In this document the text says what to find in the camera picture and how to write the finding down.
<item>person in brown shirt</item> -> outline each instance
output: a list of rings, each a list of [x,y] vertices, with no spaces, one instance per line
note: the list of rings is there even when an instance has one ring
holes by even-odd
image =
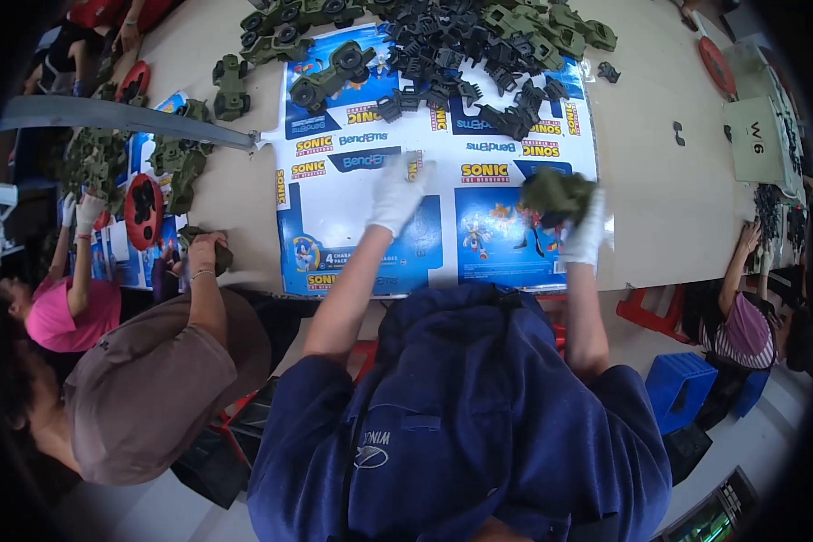
[[[250,302],[217,286],[216,244],[226,246],[222,233],[195,238],[192,294],[101,337],[66,378],[62,400],[43,350],[22,335],[3,341],[12,350],[0,357],[10,425],[29,428],[37,449],[86,481],[140,484],[162,474],[218,411],[261,388],[271,343]]]

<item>bracelet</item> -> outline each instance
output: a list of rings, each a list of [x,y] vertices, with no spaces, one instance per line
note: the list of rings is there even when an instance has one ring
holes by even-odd
[[[193,273],[193,275],[190,277],[190,284],[192,285],[193,281],[196,280],[197,276],[203,275],[205,273],[210,273],[215,278],[217,277],[217,273],[215,273],[214,271],[211,271],[210,269],[200,269],[199,271],[196,271],[195,273]]]

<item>person in pink shirt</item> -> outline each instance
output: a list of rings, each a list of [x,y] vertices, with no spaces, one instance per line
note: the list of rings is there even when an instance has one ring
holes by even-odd
[[[43,348],[54,352],[89,350],[101,336],[139,312],[138,303],[121,302],[117,284],[91,278],[91,233],[105,208],[106,201],[90,195],[79,205],[75,205],[72,194],[66,196],[61,234],[45,280],[32,295],[30,286],[18,278],[0,281],[0,296],[9,301],[9,313],[23,322],[30,338]],[[63,276],[74,215],[75,274]]]

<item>metal bar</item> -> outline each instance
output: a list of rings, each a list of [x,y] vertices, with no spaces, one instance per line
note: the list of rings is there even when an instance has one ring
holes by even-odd
[[[0,131],[36,126],[90,126],[203,141],[242,150],[256,138],[216,124],[146,107],[70,96],[16,96],[0,119]]]

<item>striped shirt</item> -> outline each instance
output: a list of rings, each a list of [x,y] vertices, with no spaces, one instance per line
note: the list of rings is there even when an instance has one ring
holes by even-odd
[[[728,318],[717,328],[713,343],[704,322],[699,329],[699,342],[716,355],[748,369],[768,369],[774,361],[771,325],[740,292],[735,296]]]

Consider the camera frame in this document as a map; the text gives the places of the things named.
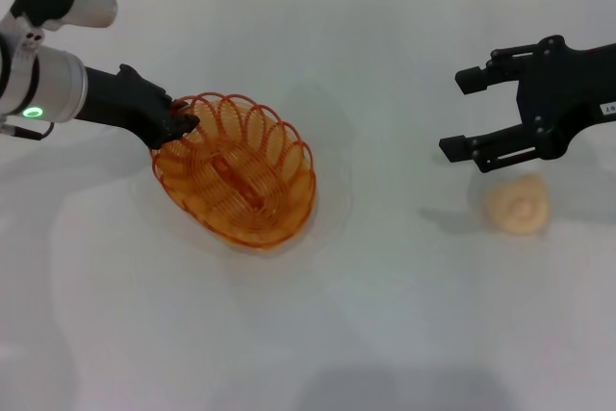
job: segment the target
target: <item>food item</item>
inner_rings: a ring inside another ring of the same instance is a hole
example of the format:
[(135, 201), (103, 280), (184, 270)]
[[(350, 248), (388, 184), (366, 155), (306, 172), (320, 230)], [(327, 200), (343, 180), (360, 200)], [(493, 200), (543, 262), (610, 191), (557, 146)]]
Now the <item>food item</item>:
[(545, 228), (550, 218), (548, 189), (530, 174), (496, 185), (485, 196), (485, 211), (494, 225), (511, 235), (530, 235)]

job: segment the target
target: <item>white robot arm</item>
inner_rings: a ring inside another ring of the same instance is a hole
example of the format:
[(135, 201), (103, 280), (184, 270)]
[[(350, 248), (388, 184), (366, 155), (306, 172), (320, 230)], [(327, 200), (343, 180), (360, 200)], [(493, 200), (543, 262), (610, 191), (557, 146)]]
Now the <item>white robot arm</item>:
[(9, 125), (7, 116), (52, 124), (79, 118), (123, 127), (156, 149), (194, 129), (197, 118), (173, 115), (165, 90), (130, 66), (112, 75), (42, 46), (44, 30), (65, 24), (106, 28), (116, 12), (116, 0), (15, 0), (0, 21), (0, 133), (34, 140), (48, 135)]

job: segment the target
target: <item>wire basket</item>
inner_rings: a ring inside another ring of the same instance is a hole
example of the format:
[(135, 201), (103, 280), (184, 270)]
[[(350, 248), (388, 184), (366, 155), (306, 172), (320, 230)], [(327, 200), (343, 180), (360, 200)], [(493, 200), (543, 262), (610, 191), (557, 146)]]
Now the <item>wire basket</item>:
[(296, 236), (317, 194), (312, 151), (297, 130), (242, 95), (201, 93), (174, 107), (200, 123), (151, 152), (171, 199), (233, 244), (269, 249)]

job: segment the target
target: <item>white table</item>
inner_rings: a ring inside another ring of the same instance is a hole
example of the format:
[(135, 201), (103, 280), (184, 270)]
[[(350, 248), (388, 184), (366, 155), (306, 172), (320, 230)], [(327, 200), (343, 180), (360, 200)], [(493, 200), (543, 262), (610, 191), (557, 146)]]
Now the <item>white table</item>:
[[(320, 202), (272, 258), (168, 199), (131, 134), (0, 141), (2, 411), (585, 411), (616, 390), (616, 126), (491, 175), (438, 140), (518, 121), (453, 76), (498, 47), (616, 41), (614, 0), (118, 0), (48, 44), (180, 96), (241, 92), (314, 149)], [(5, 10), (11, 0), (0, 0)], [(550, 229), (479, 211), (537, 171)]]

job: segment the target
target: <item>white label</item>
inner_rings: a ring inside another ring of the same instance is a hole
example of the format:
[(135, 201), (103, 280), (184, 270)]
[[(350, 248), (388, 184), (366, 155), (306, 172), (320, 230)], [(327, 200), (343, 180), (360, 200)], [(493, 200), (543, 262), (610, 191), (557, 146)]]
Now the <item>white label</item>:
[(616, 103), (605, 103), (601, 105), (604, 116), (616, 115)]

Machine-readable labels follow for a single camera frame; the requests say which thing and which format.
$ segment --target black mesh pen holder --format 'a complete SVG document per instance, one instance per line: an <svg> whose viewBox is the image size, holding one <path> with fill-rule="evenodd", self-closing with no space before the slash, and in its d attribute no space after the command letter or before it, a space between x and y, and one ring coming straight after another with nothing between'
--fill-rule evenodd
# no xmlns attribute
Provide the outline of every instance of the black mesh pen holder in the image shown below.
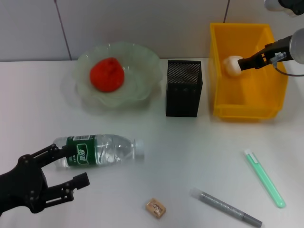
<svg viewBox="0 0 304 228"><path fill-rule="evenodd" d="M166 116L197 117L202 86L200 61L168 60Z"/></svg>

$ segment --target plastic water bottle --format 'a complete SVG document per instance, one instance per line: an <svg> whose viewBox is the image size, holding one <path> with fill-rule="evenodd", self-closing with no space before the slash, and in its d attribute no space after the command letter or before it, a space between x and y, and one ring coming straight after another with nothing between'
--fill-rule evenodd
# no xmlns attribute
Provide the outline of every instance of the plastic water bottle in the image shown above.
<svg viewBox="0 0 304 228"><path fill-rule="evenodd" d="M125 160L144 158L142 140L129 140L114 134L96 134L56 138L57 147L76 145L78 154L55 161L59 168L71 166L106 166Z"/></svg>

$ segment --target white table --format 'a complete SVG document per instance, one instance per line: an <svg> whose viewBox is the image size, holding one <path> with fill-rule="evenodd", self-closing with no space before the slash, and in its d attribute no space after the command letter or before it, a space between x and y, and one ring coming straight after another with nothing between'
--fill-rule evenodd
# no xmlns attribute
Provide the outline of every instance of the white table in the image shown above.
<svg viewBox="0 0 304 228"><path fill-rule="evenodd" d="M202 60L203 80L207 59ZM5 212L1 228L244 228L238 221L189 196L197 187L261 220L267 228L303 227L304 78L290 78L285 107L264 123L225 123L209 114L206 84L197 118L165 116L167 60L160 91L147 105L100 113L81 103L71 78L75 61L0 63L0 173L20 156L56 137L113 133L141 138L145 163L87 170L45 167L49 186L84 171L91 185L75 200L31 214ZM291 73L304 66L286 64ZM250 148L286 201L277 208L242 151ZM152 197L167 207L160 219L145 209Z"/></svg>

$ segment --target yellow plastic bin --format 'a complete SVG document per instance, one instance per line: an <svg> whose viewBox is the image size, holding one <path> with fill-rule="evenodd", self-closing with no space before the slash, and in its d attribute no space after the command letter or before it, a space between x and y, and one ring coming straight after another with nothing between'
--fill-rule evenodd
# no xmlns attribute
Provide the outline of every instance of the yellow plastic bin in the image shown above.
<svg viewBox="0 0 304 228"><path fill-rule="evenodd" d="M275 40L268 24L211 23L209 77L213 114L221 118L268 119L283 108L288 76L272 65L227 75L223 60L250 57ZM278 68L284 72L283 63Z"/></svg>

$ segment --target eraser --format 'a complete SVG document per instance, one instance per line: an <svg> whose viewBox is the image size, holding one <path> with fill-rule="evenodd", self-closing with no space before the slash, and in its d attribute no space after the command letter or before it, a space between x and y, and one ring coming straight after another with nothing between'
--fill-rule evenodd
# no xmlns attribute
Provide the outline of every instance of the eraser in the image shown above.
<svg viewBox="0 0 304 228"><path fill-rule="evenodd" d="M149 203L146 205L146 209L158 219L166 212L165 206L155 198L152 198L149 201Z"/></svg>

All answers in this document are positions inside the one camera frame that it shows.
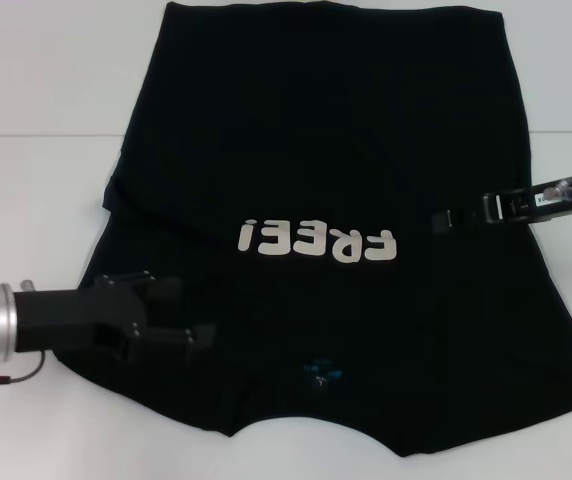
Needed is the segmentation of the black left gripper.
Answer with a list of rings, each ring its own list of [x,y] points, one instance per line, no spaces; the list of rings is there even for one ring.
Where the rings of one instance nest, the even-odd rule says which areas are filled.
[[[144,270],[103,274],[89,287],[14,294],[17,315],[15,351],[100,350],[131,362],[144,341],[181,346],[186,351],[212,347],[216,326],[147,328],[144,301],[180,300],[183,283]]]

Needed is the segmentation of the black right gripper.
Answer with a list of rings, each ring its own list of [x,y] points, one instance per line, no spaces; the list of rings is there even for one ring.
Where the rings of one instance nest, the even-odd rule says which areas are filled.
[[[480,206],[457,206],[431,217],[434,235],[472,232],[485,225],[533,224],[572,215],[572,177],[487,193]]]

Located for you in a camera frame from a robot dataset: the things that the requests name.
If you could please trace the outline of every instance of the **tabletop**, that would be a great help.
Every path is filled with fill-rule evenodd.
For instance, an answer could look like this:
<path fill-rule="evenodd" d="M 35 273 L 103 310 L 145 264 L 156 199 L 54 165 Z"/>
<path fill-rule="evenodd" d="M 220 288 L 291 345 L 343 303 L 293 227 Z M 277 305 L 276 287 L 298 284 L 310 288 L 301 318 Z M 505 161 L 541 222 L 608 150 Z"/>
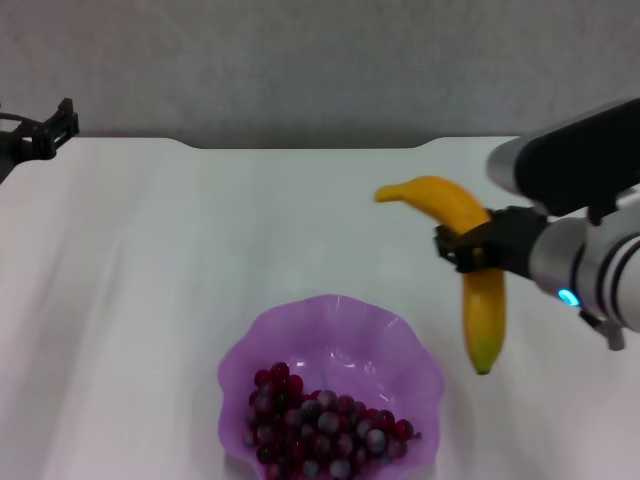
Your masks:
<path fill-rule="evenodd" d="M 415 478 L 637 478 L 638 337 L 612 353 L 575 310 L 509 276 L 504 351 L 475 375 L 434 223 L 372 201 L 441 175 L 488 207 L 523 205 L 484 173 L 506 140 L 76 139 L 18 167 L 0 187 L 0 478 L 255 478 L 217 439 L 217 366 L 262 311 L 320 293 L 401 315 L 441 365 L 441 446 Z"/>

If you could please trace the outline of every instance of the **banana tip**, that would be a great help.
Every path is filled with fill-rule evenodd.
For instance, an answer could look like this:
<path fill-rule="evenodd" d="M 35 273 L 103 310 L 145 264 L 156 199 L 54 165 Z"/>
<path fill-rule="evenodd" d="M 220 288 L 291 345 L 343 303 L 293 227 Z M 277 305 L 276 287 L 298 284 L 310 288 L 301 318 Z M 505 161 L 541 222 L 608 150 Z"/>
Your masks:
<path fill-rule="evenodd" d="M 386 187 L 380 187 L 373 199 L 378 203 L 395 202 L 402 200 L 402 191 L 397 185 L 387 185 Z"/>

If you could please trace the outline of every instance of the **banana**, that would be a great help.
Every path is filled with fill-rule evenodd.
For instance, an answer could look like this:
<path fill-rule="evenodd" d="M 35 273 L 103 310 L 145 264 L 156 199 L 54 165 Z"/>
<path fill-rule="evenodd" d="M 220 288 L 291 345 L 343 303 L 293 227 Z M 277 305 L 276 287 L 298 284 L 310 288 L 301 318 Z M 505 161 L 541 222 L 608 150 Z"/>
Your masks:
<path fill-rule="evenodd" d="M 458 235 L 488 222 L 483 206 L 464 188 L 440 177 L 419 177 L 380 188 L 376 202 L 403 201 Z M 489 373 L 506 330 L 504 272 L 490 268 L 463 276 L 463 327 L 467 353 L 478 374 Z"/>

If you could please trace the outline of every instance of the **purple bowl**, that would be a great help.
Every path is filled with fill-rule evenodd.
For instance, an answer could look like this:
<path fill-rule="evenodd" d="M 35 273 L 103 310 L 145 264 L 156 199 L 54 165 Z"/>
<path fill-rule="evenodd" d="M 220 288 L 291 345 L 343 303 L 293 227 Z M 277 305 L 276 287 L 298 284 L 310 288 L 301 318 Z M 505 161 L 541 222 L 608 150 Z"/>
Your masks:
<path fill-rule="evenodd" d="M 322 295 L 274 307 L 253 322 L 218 368 L 224 394 L 218 435 L 229 455 L 265 469 L 242 443 L 253 376 L 277 361 L 304 380 L 304 391 L 331 389 L 367 407 L 406 418 L 420 440 L 405 458 L 373 470 L 369 480 L 403 478 L 434 461 L 440 437 L 438 409 L 444 378 L 438 365 L 398 315 L 342 295 Z"/>

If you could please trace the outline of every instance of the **gray wall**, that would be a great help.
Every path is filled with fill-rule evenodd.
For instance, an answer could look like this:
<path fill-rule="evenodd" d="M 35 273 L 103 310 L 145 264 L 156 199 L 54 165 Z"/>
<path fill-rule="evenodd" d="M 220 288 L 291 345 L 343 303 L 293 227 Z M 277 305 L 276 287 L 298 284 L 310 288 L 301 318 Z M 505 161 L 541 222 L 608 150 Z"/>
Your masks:
<path fill-rule="evenodd" d="M 3 0 L 3 110 L 200 147 L 512 134 L 640 94 L 637 0 Z"/>

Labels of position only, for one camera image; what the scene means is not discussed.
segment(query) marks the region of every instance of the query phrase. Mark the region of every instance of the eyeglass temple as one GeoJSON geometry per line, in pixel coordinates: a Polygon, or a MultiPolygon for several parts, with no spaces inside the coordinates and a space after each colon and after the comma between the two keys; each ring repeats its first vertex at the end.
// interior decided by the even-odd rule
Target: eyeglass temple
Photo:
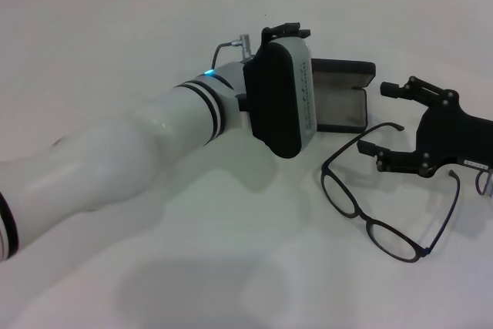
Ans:
{"type": "Polygon", "coordinates": [[[427,248],[428,254],[433,250],[435,244],[438,242],[438,240],[440,239],[441,235],[443,234],[443,232],[445,230],[445,227],[447,226],[448,221],[450,220],[450,218],[451,218],[451,216],[452,216],[452,214],[454,212],[455,205],[457,204],[457,200],[459,198],[459,193],[461,192],[461,181],[459,179],[459,176],[457,176],[457,173],[455,173],[454,170],[450,170],[448,172],[448,175],[451,176],[451,177],[453,177],[455,179],[455,181],[457,182],[457,190],[455,191],[454,202],[452,203],[452,207],[451,207],[450,211],[448,211],[447,218],[445,219],[444,224],[441,226],[440,231],[438,231],[437,236],[433,239],[433,242],[431,243],[431,245],[429,246],[429,248],[427,248]]]}
{"type": "Polygon", "coordinates": [[[341,153],[344,152],[347,148],[349,148],[350,146],[355,144],[357,141],[359,141],[364,136],[368,135],[369,133],[372,133],[373,131],[375,131],[377,129],[380,129],[383,126],[391,126],[398,131],[404,131],[404,127],[401,125],[398,125],[397,123],[381,123],[379,125],[373,126],[372,128],[368,129],[364,133],[361,133],[360,135],[358,135],[355,138],[353,138],[352,140],[350,140],[348,143],[346,143],[346,145],[339,148],[338,151],[336,151],[332,156],[330,156],[327,159],[327,161],[324,162],[323,166],[328,166],[332,161],[334,161],[338,156],[340,156],[341,153]]]}

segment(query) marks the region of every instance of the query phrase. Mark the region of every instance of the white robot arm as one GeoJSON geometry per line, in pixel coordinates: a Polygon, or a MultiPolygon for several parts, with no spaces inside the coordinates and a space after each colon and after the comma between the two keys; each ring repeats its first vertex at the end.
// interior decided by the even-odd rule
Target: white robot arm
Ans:
{"type": "Polygon", "coordinates": [[[208,71],[43,153],[0,163],[0,261],[75,213],[143,192],[167,164],[241,127],[242,110],[255,137],[279,156],[296,156],[316,130],[306,36],[299,24],[264,29],[250,61],[208,71]],[[288,123],[276,121],[284,115],[288,123]]]}

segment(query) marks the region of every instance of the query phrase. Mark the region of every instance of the eyeglasses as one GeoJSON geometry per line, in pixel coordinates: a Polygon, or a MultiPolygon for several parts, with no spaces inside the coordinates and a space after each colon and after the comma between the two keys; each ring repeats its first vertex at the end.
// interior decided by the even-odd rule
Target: eyeglasses
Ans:
{"type": "Polygon", "coordinates": [[[397,125],[395,123],[381,123],[376,125],[366,132],[360,134],[359,136],[352,139],[345,146],[340,148],[336,153],[334,153],[327,161],[322,165],[322,175],[320,181],[322,182],[322,188],[324,189],[325,195],[327,196],[329,202],[335,207],[340,214],[347,217],[348,219],[353,219],[355,217],[361,217],[366,221],[366,229],[370,239],[377,245],[378,248],[383,250],[389,256],[396,258],[403,262],[416,262],[422,257],[426,257],[431,253],[435,244],[440,239],[450,220],[452,213],[454,212],[455,204],[459,197],[459,192],[461,189],[461,182],[457,174],[450,170],[448,175],[453,177],[457,182],[457,190],[455,191],[454,202],[452,203],[451,209],[448,212],[447,218],[445,219],[443,225],[438,231],[437,236],[433,239],[431,245],[427,248],[423,248],[416,242],[414,242],[409,237],[406,237],[399,230],[394,229],[390,225],[383,223],[379,220],[372,219],[366,213],[361,210],[353,194],[348,188],[340,181],[340,179],[334,174],[334,172],[329,169],[329,165],[340,156],[345,150],[350,146],[354,145],[358,140],[364,136],[372,133],[376,129],[380,129],[383,126],[390,126],[399,131],[402,131],[404,127],[397,125]]]}

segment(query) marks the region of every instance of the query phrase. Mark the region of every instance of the black eyeglass frame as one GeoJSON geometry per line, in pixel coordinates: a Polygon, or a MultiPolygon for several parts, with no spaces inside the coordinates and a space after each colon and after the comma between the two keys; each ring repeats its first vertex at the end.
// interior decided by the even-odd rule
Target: black eyeglass frame
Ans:
{"type": "Polygon", "coordinates": [[[341,215],[343,215],[344,217],[346,217],[348,219],[353,219],[353,218],[359,216],[359,217],[361,217],[366,222],[367,234],[370,237],[371,241],[373,241],[377,245],[378,248],[380,248],[386,254],[388,254],[389,256],[391,256],[391,257],[393,257],[393,258],[395,258],[395,259],[397,259],[399,261],[407,262],[407,263],[413,263],[413,262],[416,262],[416,261],[420,260],[422,257],[426,257],[428,254],[430,254],[431,251],[433,250],[435,244],[438,242],[438,240],[440,239],[441,235],[443,234],[443,232],[445,230],[445,227],[447,226],[448,221],[450,220],[450,218],[451,218],[451,216],[452,216],[452,214],[454,212],[455,205],[457,204],[457,200],[458,200],[459,193],[460,193],[460,190],[461,190],[461,181],[459,180],[459,177],[457,176],[457,174],[453,170],[450,170],[448,172],[448,175],[450,177],[453,177],[455,179],[455,181],[457,182],[457,190],[455,192],[454,202],[452,203],[451,209],[448,212],[448,215],[447,215],[447,217],[446,217],[443,225],[441,226],[440,230],[438,231],[437,236],[433,239],[433,242],[431,243],[431,245],[429,247],[423,248],[418,243],[414,242],[411,238],[405,236],[399,230],[391,227],[390,225],[388,225],[388,224],[386,224],[386,223],[384,223],[382,221],[379,221],[379,220],[376,220],[376,219],[373,219],[373,218],[369,217],[360,208],[359,204],[357,203],[356,199],[354,198],[353,194],[349,191],[349,189],[342,183],[342,181],[340,181],[340,179],[336,176],[336,174],[329,168],[329,165],[338,156],[340,156],[343,152],[345,152],[347,149],[349,149],[351,146],[353,146],[355,143],[357,143],[361,138],[363,138],[364,136],[368,135],[369,133],[372,133],[373,131],[375,131],[377,129],[380,129],[381,127],[384,127],[384,126],[393,127],[394,129],[396,129],[398,131],[403,131],[404,130],[404,127],[403,126],[398,125],[396,123],[381,123],[380,125],[376,125],[376,126],[370,128],[370,129],[368,129],[364,133],[361,133],[360,135],[356,136],[351,141],[349,141],[347,144],[345,144],[344,146],[342,146],[338,151],[336,151],[336,153],[334,153],[332,156],[330,156],[324,162],[324,164],[322,165],[322,174],[320,176],[320,182],[322,184],[322,189],[324,190],[325,196],[328,198],[330,204],[332,204],[332,206],[334,206],[334,208],[341,215]],[[354,205],[354,212],[353,213],[346,213],[346,212],[344,212],[330,198],[329,193],[327,192],[327,189],[325,188],[325,184],[324,184],[325,176],[329,176],[330,178],[332,178],[332,180],[334,180],[337,183],[337,185],[346,193],[346,195],[348,196],[348,198],[350,199],[350,201],[354,205]],[[377,240],[375,239],[375,237],[373,235],[373,226],[374,225],[378,225],[380,227],[383,227],[383,228],[389,230],[390,232],[396,234],[402,240],[404,240],[405,242],[407,242],[414,249],[414,252],[415,252],[414,257],[411,258],[411,259],[405,259],[405,258],[399,257],[399,256],[397,256],[397,255],[389,252],[385,248],[383,248],[377,242],[377,240]]]}

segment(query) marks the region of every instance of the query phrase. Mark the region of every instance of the white table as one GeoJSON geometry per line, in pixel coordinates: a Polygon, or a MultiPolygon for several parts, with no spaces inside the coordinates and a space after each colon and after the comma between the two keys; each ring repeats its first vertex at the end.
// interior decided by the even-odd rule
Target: white table
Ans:
{"type": "MultiPolygon", "coordinates": [[[[166,92],[240,33],[256,49],[262,27],[284,22],[312,30],[315,57],[377,64],[371,124],[407,130],[369,139],[409,150],[424,107],[381,97],[380,82],[416,75],[493,119],[492,2],[0,0],[0,159],[166,92]]],[[[60,224],[0,265],[0,327],[491,327],[493,209],[475,172],[456,169],[461,197],[433,254],[403,264],[321,192],[321,163],[351,137],[317,134],[287,161],[231,133],[146,194],[60,224]]],[[[365,210],[431,242],[453,197],[447,169],[432,180],[379,174],[355,148],[338,163],[365,210]]]]}

================

### Work instruction
Only the lines holding the word "what" belong in the answer; copy them from the listing above.

### Your solution
In this document the text says what to find in the camera picture and how to write the finding down.
Labels of position only, for one camera image; what the scene means is not discussed.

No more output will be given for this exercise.